Acosta-Enriquez Benicio Gonzalo, Huamaní-Jordan Olger, Morales-Angaspilco Jahaira Eulalia, Heredia-Pérez Oscar, Ruiz-Carrillo Jonathan Ruiz, Blanco-García Luz Elvira, Veliz Palacios de Villalobos Sonia Mercedes
Universidad Nacional de Trujillo, Trujillo, Perú.
Universidad Tecnológica del Perú, San Juan de Lurigancho, Lima, Perú.
BMC Psychol. 2025 Sep 26;13(1):1026. doi: 10.1186/s40359-025-03367-8.
The integration of artificial intelligence (AI) in higher education presents complex challenges for preservice teachers facing significant academic pressures. This study examines how academic workload affects AI adoption among preservice teachers in Peru and investigates the mediating roles of work stress and performance expectations in this relationship. AI models in this context encompass generative tools for content creation, automated assessment systems, and personalized learning platforms commonly utilized in educational settings.

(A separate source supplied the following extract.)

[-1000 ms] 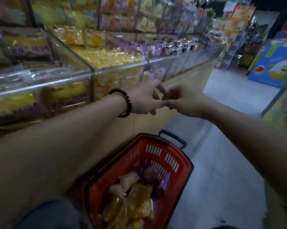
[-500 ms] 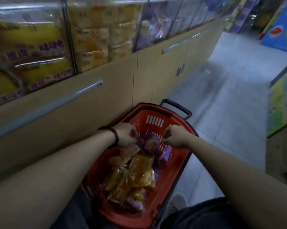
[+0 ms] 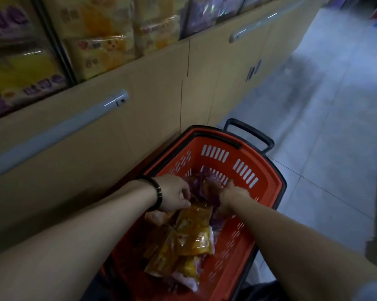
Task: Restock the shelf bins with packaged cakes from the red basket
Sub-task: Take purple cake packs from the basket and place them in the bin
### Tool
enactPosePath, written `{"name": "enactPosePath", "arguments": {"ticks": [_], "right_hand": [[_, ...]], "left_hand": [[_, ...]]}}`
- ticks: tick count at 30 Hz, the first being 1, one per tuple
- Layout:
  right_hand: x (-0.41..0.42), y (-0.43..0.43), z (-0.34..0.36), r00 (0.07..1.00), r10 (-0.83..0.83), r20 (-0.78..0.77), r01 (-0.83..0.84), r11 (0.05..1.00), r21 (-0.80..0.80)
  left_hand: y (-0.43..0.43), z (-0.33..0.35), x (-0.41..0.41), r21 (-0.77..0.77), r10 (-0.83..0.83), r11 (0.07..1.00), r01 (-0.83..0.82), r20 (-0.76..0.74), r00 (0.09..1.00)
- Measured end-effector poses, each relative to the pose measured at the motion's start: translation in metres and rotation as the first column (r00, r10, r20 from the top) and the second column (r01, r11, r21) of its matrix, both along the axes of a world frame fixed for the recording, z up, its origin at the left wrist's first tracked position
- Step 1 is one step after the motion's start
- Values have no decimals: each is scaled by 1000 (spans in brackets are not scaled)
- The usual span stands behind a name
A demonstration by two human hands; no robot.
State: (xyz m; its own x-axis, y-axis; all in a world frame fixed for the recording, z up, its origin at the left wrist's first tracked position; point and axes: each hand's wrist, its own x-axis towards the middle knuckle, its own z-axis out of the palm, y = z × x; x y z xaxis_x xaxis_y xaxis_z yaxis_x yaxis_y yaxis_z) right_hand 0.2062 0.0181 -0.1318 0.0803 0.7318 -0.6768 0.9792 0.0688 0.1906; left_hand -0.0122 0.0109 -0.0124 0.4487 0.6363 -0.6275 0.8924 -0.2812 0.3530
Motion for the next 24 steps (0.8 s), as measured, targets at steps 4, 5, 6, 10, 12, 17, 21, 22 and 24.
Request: {"name": "enactPosePath", "arguments": {"ticks": [4,5,6,10,12,17,21,22,24], "right_hand": [[-7,-2,-18,994,38,-100,-33,998,56],[-9,-2,-21,988,3,-153,11,996,88],[-10,1,-24,977,-70,-202,95,989,114],[-12,3,-28,965,-133,-225,168,975,143],[-13,4,-26,946,-222,-238,254,960,115],[-9,12,-17,969,-116,-217,130,990,53],[1,17,-6,977,-67,-201,79,995,55],[5,18,-4,976,-53,-210,70,995,75],[12,22,1,971,-29,-238,59,991,119]], "left_hand": [[-2,-2,1,-49,9,999,-9,-3,1000],[-2,-3,2,-52,-2,999,2,-5,1000],[-2,-4,2,-57,-17,998,16,-11,1000],[-1,-4,2,-83,-50,995,46,-45,998],[0,-3,2,-92,-60,994,54,-61,996],[1,-1,2,-105,-71,992,64,-65,995],[3,0,2,-114,-39,993,33,-55,998],[5,-1,2,-109,-26,994,20,-53,998],[6,-1,2,-98,-20,995,15,-55,998]]}}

A cross-sectional study was conducted with 876 preservice teachers from 12 Peruvian universities. Data were collected through online questionnaires measuring workload, work stress, performance expectations, and AI usage patterns. Partial least squares structural equation modeling (PLS-SEM) was employed to analyze the hypothesized relationships.
The findings confirmed that workload has a significant direct positive effect on AI model usage. Work stress significantly mediated the relationship between workload and AI usage. Additionally, work stress and performance expectations operate as serial mediators between workload and AI adoption, demonstrating how psychological mechanisms connect academic pressures to technological behaviors.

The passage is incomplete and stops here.